The conventional, but mistaken, understanding of regulation is that consumers or workers need protection from unscrupulous big businesses and that Congress wisely and compassionately responds to those needs to rein in nefarious businesses.  Actually, business regulations were and are instigated at the behest of and for the benefit of the businesses so regulated.  In effect, regulation is a teaming of business and government to the detriment of potential competitors--which the established businesses prefer not to face--and to the detriment of the consuming public. 
On a purely theoretical basis this has to be the anticipated fundamental status of regulation.  This is because any business regulated by a government agency has a focused interest in the activities of that agency and will therefore spend a great deal of time and money making sure the regulations are enacted in such a way as to benefit the business.  Consumers, on the other hand, have a myriad of interests and only a minor or passing concern about any particular industry and the regulations affecting it. Businesses in other words will naturally out-compete the consumer in the political realm where regulation originates.
A few examples:  The grandfather of regulatory bodies in the U. S. is the Interstate Commerce Commission established in 1887 to regulate railroads.  The railroads had for years attempted to fix prices among themselves, only to find that each individual company found it to its individual benefit to cheat on such an agreement--each individual railroad firm hoping the others would stand by the agreed-upon higher price while it cut its own prices to increase business. 
Finally, the railroads themselves arranged for Congress to establish the I.C.C. so that the power of law would guarantee that the prices were not cut.  When the new technology of trucks was available to compete--to the benefit of the consumers--with the railroads, the I.C.C. began regulating trucks in such a manner as to benefit the railroads.  These truck regulations consisted of mandated routes (making trucks behave as if they were operating on tracks!), minimum prices and limits on what the trucks could carry and where they could carry it.

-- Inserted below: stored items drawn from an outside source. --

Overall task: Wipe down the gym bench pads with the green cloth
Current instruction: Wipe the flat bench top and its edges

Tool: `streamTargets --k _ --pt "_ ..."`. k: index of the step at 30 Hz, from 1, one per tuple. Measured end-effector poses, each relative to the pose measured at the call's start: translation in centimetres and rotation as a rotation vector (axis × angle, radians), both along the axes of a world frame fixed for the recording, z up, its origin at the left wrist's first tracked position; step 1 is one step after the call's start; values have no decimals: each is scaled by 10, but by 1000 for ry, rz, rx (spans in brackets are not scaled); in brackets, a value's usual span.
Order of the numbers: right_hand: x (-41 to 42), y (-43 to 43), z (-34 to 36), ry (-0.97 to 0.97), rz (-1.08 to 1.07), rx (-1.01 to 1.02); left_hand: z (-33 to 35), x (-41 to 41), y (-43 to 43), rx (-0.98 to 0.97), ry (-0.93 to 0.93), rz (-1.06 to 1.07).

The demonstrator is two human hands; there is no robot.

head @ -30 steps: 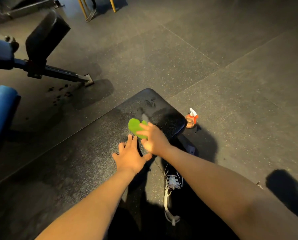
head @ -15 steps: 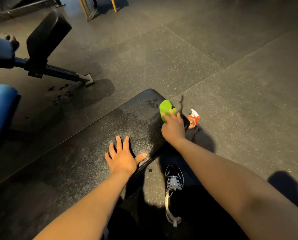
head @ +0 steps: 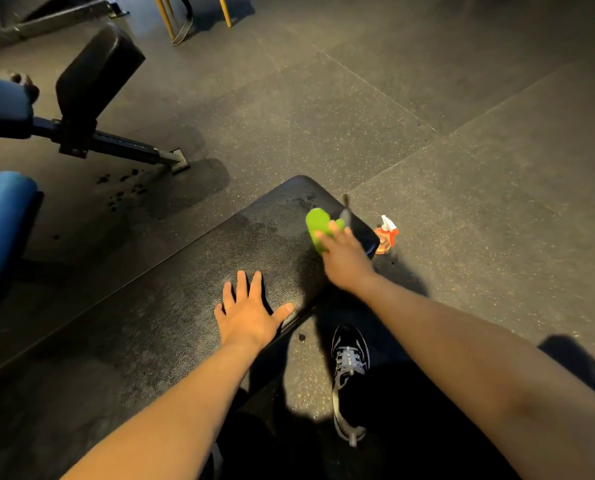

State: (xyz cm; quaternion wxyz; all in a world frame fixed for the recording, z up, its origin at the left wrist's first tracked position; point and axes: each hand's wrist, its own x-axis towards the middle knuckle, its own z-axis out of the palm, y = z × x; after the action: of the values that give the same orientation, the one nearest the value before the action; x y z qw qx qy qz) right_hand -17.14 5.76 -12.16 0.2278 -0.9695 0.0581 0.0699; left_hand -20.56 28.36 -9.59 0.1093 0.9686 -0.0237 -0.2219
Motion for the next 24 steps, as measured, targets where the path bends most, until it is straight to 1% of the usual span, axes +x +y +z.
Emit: streamTargets --k 2,4,5,6,8,11,12,14,15,18,21,23,24 --pt "15 -7 2 85 -153 -3 1 6 5 -1 -12 -7" --pt "23 9 7 65 -261 -10 2 14 9 6 -32 16" --pt "23 23 7 40 -266 -19 2 17 10 8 -29 30" --pt "24 40 7 8 -218 -21 1 21 10 -2 -16 49" --pt "19 75 4 -61 -30 2 -2 26 11 -51 16 94" --pt "16 99 2 -99 252 102 -6 29 11 -60 25 116" --pt "20 95 1 -89 323 98 -6 30 10 -52 28 112" --pt "34 74 -3 -96 392 -22 -4 32 9 -46 48 114" --pt "43 60 -6 -105 348 -64 -3 33 8 -47 59 119" --pt "56 15 -8 -64 43 -73 0 35 5 -47 96 125" --pt "47 3 -1 9 -178 -61 4 37 3 -55 124 136" --pt "43 22 2 32 -210 -52 7 37 1 -49 133 141" --pt "41 36 1 35 -165 -44 7 36 1 -45 131 141"
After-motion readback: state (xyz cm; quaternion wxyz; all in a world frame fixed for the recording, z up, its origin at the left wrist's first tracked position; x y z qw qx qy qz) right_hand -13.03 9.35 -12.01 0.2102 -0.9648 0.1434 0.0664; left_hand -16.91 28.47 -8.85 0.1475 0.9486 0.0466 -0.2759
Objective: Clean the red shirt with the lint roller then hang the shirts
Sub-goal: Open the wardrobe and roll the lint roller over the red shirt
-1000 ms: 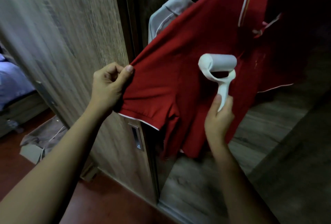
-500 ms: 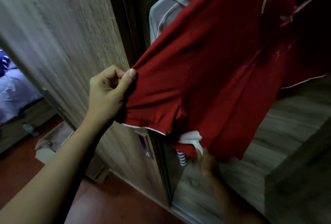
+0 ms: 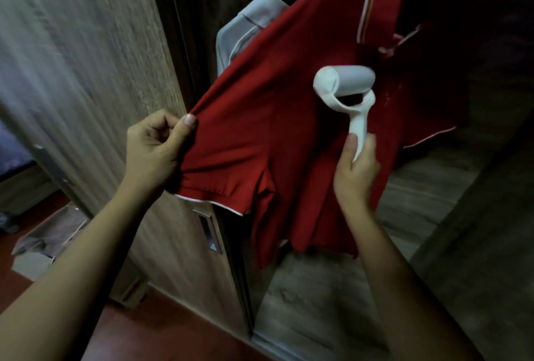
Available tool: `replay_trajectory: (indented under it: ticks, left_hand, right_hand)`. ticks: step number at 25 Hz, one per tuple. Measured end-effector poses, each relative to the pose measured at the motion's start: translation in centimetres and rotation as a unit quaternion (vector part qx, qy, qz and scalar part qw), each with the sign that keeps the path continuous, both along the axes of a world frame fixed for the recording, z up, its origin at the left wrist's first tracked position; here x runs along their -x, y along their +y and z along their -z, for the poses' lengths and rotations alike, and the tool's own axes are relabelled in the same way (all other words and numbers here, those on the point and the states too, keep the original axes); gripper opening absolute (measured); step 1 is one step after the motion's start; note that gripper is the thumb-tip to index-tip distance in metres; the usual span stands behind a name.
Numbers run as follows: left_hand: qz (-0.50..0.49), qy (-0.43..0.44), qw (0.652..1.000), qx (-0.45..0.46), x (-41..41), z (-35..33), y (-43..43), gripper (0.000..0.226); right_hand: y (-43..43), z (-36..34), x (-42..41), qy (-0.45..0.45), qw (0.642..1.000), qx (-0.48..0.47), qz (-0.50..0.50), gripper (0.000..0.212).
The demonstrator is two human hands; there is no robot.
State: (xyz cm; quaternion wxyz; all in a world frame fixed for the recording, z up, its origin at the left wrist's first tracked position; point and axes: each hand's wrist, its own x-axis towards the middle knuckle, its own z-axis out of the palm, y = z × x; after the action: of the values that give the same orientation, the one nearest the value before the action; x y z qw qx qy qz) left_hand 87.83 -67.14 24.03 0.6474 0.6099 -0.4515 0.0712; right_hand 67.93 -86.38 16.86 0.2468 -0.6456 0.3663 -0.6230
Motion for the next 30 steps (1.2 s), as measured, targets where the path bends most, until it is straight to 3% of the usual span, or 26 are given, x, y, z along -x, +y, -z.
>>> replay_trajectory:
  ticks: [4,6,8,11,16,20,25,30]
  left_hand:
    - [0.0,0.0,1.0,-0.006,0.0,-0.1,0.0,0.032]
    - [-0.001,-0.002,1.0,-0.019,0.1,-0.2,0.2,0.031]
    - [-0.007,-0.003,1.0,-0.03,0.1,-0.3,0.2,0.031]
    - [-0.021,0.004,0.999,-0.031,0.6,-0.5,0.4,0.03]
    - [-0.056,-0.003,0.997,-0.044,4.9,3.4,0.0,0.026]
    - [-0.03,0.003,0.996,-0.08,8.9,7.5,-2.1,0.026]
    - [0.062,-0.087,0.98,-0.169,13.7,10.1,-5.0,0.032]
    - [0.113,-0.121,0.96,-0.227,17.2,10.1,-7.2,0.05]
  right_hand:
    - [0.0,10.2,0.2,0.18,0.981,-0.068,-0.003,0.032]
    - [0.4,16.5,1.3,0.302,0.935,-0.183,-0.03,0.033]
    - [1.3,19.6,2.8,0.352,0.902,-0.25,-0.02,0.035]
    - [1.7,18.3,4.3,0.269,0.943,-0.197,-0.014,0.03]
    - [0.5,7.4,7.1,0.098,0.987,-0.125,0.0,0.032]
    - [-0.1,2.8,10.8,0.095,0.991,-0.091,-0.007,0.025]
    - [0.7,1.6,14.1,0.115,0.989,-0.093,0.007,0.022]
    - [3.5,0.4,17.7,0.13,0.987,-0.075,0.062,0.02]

Airlines were regulated beginning in 1938, and in the 40-year period from then until 1978 no new trunk airlines were granted a charter.  These four decades saw a huge change in the airline business as airplane technology advanced from propellers to jets, from 20 seaters to 400 seaters, from speeds of 120 mph to speeds of 600 mph.  Yet, the Civil Aeronautics Board found no need to allow new competitors into the growing industry.  This fact alone makes it quite clear that the purpose of the regulation was not to protect the consumer but to protect the market of the established airlines. 
The word regulation, properly understood, should evoke thoughts such as protection of businesses from competitors, special privileges for established firms, and government efforts to exploit consumers.